_EXERCISE DIRECTIONS_
Once you find the line containing "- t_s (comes" in the data below, copy it and each following line exactly, up to and including the line containing "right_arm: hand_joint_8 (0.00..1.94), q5", and nothing else.

———

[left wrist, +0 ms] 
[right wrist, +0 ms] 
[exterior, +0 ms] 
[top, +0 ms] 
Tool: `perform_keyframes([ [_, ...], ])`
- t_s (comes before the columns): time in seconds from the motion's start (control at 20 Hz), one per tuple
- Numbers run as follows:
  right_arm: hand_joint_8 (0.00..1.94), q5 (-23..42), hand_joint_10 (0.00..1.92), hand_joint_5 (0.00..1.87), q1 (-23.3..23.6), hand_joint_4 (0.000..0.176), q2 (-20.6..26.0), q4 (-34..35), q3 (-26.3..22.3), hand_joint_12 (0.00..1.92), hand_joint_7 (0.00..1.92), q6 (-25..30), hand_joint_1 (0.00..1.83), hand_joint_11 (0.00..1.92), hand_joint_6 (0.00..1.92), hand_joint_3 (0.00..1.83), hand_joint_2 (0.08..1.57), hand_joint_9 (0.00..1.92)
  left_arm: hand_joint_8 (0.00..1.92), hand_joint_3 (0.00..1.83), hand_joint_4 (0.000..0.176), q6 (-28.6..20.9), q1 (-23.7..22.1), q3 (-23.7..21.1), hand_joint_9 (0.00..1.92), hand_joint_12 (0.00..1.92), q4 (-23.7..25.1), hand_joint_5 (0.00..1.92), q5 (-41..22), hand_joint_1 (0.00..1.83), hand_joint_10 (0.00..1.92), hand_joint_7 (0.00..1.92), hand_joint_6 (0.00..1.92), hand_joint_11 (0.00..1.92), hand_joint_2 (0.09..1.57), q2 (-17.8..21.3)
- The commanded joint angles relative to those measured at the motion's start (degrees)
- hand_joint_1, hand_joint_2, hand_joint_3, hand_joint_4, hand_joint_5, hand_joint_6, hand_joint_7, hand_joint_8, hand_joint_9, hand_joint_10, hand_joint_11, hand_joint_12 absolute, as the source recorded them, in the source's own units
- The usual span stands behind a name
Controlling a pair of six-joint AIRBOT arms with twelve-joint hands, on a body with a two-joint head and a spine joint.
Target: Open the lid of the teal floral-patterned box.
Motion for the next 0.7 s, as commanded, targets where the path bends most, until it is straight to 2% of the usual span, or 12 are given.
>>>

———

_EXERCISE RESULT_
- t_s (comes before the columns): time in seconds from the motion's start (control at 20 Hz), one per tuple
- Numbers run as follows:
  right_arm: hand_joint_8 (0.00..1.94), q5 (-23..42), hand_joint_10 (0.00..1.92), hand_joint_5 (0.00..1.87), q1 (-23.3..23.6), hand_joint_4 (0.000..0.176), q2 (-20.6..26.0), q4 (-34..35), q3 (-26.3..22.3), hand_joint_12 (0.00..1.92), hand_joint_7 (0.00..1.92), q6 (-25..30), hand_joint_1 (0.00..1.83), hand_joint_11 (0.00..1.92), hand_joint_6 (0.00..1.92), hand_joint_3 (0.00..1.83), hand_joint_2 (0.08..1.57), hand_joint_9 (0.00..1.92)

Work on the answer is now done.